Jonathon Klick: Mental-illness insurance parity could boost drinking
05/14/2002
FAIRFAX, Va.
THE BUSH administration and Congress are ironing out the details of mental-health-parity legislation. This legislation would require health-insurance plans to cover treatments for mental illness on the same terms as treatments for physical illness.
While this sounds like a good idea, policy-makers are ignoring what effect such legislation will have on behavior.
For example, 34 states with mental-health-parity laws on the books by 2000 included treatment for drug and alcohol abuse in their mandates. Examining the per-capita alcohol consumption in the states suggests that introduction of the parity laws led to a significant increase in the amount of alcohol consumed in the state. This result shows up even when other factors are controlled for, such as national trends, changing demographics, and state-specific drinking rates before introduction of the parity laws.
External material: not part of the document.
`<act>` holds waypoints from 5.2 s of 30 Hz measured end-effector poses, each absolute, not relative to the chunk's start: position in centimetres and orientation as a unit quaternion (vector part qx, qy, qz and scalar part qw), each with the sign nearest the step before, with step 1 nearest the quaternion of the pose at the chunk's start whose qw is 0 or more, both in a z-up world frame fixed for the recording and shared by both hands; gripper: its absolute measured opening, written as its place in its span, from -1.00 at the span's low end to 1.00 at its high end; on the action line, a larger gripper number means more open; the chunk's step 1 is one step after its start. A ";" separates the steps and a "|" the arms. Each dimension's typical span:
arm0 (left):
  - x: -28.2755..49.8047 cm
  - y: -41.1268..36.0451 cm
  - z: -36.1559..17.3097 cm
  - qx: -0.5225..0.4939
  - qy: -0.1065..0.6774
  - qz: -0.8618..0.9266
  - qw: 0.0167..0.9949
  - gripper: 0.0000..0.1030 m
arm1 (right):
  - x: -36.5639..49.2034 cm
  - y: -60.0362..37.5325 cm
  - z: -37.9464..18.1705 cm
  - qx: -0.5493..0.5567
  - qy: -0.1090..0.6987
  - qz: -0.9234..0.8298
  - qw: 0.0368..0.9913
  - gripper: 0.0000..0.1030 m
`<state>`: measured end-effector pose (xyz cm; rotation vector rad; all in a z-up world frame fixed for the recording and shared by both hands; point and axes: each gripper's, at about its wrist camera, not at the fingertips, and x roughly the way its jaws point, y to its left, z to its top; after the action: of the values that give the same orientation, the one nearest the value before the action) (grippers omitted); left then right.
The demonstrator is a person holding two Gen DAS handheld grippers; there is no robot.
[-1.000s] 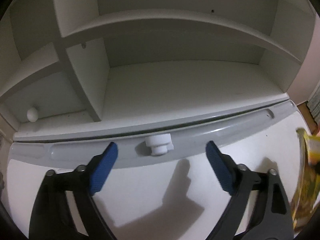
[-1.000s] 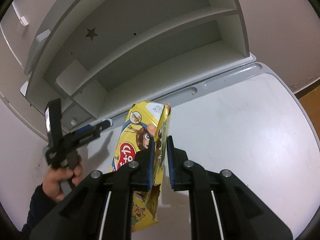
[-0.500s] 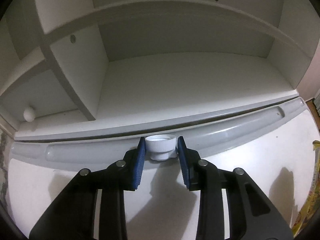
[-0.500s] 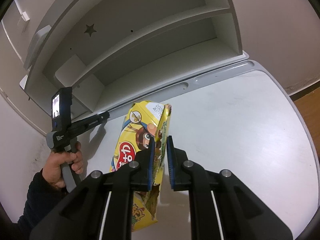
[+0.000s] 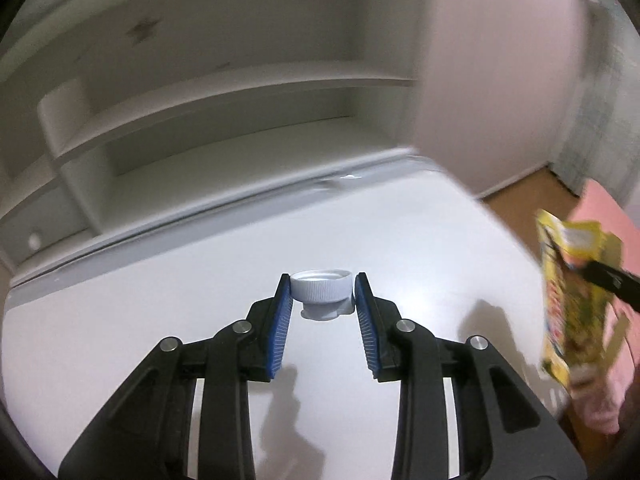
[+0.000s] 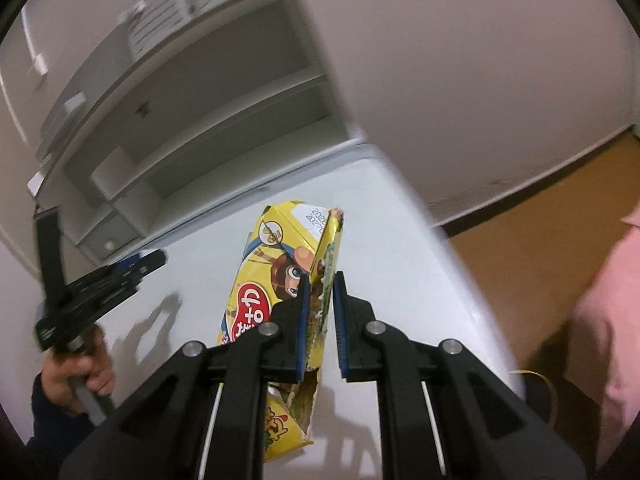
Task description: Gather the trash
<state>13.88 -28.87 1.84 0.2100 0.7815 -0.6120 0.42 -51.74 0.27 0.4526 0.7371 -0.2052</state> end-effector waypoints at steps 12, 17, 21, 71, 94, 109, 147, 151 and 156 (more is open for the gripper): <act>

That is, individuals in those states where mental-health parity laws were passed consumed more alcohol after the laws went into effect than they had before the laws' enactment. In effect, individuals recognized that they would no longer face the full future costs of their drinking, leading them to drink more, much as they would buy more candy bars or compact discs if their prices declined.
This response is perfectly rational for the individual, but it leads to higher costs for those left picking up the tab. Supporters of this legislation, or even the detractors, have probably not considered this indirect effect of mandating insurance coverage for behaviorally influenced mental illnesses.
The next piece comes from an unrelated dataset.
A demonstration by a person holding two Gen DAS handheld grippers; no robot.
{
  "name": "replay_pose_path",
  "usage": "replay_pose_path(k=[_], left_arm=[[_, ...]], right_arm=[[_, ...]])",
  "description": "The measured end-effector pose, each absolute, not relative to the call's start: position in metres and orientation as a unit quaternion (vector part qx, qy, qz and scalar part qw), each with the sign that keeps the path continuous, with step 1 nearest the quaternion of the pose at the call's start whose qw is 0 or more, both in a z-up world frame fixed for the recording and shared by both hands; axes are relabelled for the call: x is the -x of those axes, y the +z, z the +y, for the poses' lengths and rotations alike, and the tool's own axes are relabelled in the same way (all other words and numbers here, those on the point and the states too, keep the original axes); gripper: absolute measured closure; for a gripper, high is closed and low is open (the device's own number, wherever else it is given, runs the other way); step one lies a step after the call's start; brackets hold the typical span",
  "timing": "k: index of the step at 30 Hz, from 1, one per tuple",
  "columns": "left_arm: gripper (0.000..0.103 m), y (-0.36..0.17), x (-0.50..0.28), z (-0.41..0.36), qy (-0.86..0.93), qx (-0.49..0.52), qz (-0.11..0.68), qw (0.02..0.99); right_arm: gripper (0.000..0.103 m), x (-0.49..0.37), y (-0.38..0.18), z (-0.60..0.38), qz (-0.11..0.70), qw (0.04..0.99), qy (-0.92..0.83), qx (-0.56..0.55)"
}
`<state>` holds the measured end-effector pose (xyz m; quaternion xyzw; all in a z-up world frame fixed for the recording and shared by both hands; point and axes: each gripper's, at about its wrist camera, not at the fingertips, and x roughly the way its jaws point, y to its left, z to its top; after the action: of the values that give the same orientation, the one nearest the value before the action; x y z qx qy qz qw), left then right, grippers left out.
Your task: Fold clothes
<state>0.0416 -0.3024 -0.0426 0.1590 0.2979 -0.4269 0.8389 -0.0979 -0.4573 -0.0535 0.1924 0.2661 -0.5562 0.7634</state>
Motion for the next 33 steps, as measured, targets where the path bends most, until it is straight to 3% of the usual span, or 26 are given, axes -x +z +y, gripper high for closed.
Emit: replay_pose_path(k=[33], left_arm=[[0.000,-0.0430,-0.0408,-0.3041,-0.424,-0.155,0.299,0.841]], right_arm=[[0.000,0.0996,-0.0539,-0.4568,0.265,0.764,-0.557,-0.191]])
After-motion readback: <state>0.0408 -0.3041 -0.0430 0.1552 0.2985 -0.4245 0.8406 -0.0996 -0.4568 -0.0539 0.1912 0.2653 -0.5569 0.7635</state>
Because of this incentive effect, any estimates being considered in the current debate substantially underestimate the true costs of national mental-health-parity legislation from the perspective of firms who will pay the insurance bill, as well as from a public-health perspective.
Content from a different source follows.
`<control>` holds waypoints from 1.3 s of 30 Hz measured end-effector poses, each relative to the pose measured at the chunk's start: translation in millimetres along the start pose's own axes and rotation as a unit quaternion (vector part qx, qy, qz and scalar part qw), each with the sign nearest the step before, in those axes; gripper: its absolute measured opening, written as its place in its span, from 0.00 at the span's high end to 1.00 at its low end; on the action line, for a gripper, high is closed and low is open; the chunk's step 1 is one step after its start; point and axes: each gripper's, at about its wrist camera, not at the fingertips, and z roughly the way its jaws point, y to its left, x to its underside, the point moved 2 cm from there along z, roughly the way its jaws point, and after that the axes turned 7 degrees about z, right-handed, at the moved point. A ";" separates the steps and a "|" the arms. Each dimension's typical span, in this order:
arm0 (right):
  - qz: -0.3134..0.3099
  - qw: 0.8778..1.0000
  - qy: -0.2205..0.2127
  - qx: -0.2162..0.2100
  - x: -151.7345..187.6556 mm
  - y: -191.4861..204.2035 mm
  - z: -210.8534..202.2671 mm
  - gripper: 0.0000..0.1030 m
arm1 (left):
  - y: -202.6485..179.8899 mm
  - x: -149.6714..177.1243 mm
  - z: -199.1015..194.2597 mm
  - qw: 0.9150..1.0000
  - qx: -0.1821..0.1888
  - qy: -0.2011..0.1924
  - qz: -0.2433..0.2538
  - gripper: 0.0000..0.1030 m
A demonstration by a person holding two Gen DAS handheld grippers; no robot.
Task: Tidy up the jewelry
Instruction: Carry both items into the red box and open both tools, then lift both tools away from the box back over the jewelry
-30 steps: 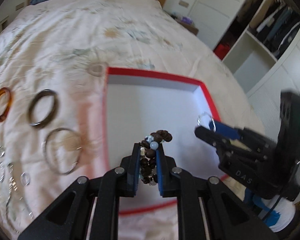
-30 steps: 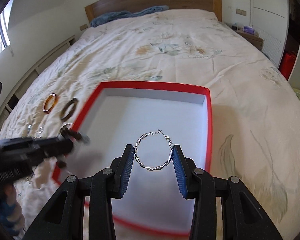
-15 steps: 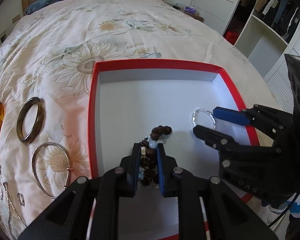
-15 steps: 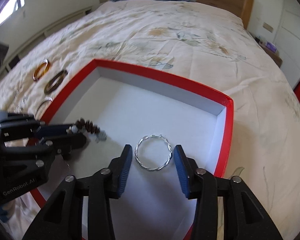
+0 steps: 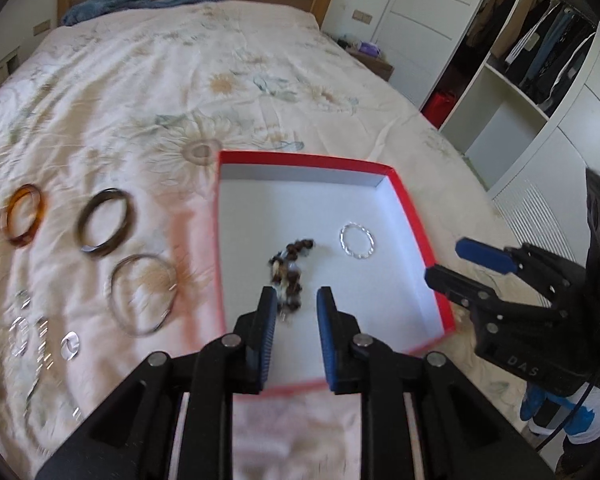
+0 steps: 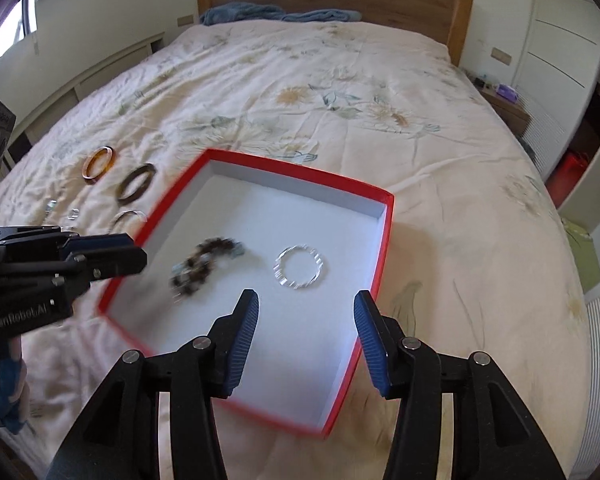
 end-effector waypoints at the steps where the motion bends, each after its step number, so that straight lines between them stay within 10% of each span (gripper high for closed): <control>1: 0.001 1.000 -0.001 -0.001 4.8 4.5 -8.4 0.52 | 0.1 4.8 -10.6 1.000 -0.005 -0.003 0.002 0.81; 23: 0.011 0.993 -0.082 -0.089 105.8 172.8 -172.1 0.51 | 122.7 187.9 -258.7 0.977 -0.170 -0.077 -0.102 0.81; 39: -0.026 0.986 -0.123 -0.113 135.8 236.5 -229.7 0.51 | 122.3 233.0 -344.2 0.957 -0.217 -0.148 -0.123 0.68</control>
Insurance analysts have known for quite some time that insurance coverage induces what they call "moral hazard." From an economic view, moral hazard simply captures the notion that people respond to incentives. If the costs that an individual faces for a particular activity decline, the individual will be more likely to engage in that activity. If someone is insured against the costs of doing something, he will be more likely to do it.
In the context of mental-health parity, with guaranteed coverage of treatments for those illnesses over which individuals have some control, people will be less likely to avoid behaviors that increase their propensity to suffer from the illness. Not only will this moral hazard increase the insurance costs faced by employers but it will generate negative public-health effects as well.
Certainly not all mental illness is substantially affected by behavior, but a greater effort needs to be made to separate those that are primarily beyond an individual's control from those that are not. Unless this is done, there is no way to accurately balance the costs and the benefits of mental-health-parity legislation, and we run the risk of mandating something that might very well lead to more harm than good.
Jonathan Klick is the Dorothy Donnelley Moller research fellow at the Mercatus Center and Robert A. Levy fellow in law and liberty at George Mason University School of Law.